» **Task goal**: Please copy every line below that contains the string "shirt".

(Data for review)

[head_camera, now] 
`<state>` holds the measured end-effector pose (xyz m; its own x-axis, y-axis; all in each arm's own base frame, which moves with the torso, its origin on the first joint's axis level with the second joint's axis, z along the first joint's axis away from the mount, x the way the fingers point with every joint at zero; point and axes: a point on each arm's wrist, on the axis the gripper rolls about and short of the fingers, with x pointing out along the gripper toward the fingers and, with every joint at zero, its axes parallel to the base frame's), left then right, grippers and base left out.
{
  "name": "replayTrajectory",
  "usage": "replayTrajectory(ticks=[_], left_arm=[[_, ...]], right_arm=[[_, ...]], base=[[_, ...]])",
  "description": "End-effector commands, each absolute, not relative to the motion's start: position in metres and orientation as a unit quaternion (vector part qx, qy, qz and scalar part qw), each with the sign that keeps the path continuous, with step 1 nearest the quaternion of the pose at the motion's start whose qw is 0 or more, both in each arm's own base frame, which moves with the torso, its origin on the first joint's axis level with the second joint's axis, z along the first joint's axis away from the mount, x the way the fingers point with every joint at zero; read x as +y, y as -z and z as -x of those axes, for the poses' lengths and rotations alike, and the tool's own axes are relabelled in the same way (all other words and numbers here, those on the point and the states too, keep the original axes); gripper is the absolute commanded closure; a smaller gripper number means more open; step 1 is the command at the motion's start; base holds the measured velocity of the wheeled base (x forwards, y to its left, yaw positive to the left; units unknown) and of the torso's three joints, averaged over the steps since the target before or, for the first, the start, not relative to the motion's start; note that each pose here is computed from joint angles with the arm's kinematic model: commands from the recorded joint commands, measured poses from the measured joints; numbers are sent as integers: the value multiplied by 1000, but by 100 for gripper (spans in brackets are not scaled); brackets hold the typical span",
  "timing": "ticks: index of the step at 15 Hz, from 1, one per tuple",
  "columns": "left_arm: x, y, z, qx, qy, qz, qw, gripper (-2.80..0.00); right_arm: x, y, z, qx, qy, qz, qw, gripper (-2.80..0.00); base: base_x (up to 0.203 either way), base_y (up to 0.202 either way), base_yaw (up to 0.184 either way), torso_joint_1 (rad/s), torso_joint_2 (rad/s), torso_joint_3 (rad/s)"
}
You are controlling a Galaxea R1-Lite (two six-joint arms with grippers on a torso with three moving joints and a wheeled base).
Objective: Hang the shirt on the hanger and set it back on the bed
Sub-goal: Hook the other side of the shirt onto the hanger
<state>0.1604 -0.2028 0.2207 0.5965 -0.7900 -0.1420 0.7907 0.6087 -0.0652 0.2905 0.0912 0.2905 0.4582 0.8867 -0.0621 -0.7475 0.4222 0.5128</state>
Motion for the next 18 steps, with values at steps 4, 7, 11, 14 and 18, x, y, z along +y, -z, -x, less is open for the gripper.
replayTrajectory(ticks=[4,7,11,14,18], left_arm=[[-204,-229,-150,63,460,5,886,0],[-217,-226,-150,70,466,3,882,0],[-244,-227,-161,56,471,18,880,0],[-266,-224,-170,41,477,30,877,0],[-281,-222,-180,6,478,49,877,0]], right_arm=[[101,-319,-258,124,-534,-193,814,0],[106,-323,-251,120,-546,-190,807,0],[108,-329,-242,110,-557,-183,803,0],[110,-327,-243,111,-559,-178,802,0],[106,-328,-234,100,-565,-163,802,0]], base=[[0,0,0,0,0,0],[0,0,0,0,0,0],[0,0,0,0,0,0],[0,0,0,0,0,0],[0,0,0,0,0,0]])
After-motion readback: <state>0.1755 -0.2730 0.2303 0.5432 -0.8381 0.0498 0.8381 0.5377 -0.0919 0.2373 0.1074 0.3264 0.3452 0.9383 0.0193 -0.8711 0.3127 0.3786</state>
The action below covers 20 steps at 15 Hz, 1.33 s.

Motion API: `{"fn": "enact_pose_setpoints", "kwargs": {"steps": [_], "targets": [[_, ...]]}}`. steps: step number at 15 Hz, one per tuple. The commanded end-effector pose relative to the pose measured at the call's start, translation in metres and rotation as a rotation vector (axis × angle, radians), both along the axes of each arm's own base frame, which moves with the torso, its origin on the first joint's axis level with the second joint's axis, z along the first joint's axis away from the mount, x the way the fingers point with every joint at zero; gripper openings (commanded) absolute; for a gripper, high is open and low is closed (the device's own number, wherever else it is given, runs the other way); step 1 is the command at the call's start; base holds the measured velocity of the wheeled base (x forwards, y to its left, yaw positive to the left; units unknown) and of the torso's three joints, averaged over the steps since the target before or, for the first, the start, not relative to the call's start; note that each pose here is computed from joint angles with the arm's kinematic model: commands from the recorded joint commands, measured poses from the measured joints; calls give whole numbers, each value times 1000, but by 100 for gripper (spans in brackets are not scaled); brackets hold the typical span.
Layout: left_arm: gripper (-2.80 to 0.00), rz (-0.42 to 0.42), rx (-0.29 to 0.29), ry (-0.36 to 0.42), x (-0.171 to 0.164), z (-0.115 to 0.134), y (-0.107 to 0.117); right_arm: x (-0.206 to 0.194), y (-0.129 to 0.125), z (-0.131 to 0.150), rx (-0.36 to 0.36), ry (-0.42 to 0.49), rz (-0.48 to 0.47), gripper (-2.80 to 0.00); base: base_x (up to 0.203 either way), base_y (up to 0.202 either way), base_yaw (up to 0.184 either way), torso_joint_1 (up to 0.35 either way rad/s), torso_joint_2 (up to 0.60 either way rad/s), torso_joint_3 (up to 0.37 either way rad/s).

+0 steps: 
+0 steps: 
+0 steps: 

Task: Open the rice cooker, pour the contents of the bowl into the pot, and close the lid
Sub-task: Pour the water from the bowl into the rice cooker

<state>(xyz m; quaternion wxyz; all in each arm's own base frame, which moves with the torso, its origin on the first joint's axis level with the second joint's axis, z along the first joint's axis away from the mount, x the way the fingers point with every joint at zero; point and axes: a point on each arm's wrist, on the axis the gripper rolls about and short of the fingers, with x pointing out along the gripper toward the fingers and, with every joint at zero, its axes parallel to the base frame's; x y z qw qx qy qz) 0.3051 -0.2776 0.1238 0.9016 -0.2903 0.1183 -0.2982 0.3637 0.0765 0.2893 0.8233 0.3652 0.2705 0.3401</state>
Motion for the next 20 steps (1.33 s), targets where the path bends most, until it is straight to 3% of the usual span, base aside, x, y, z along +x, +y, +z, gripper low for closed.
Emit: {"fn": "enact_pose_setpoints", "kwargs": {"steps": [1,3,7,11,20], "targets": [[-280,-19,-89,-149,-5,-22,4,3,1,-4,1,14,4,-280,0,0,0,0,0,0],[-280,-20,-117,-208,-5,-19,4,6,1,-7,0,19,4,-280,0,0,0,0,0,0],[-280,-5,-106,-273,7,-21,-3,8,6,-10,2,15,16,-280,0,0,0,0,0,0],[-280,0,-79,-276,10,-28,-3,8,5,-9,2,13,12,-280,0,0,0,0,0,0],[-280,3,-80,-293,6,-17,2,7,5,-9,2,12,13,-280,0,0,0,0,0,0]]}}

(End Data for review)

» **Response area**:
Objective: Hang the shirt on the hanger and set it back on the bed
Sub-goal: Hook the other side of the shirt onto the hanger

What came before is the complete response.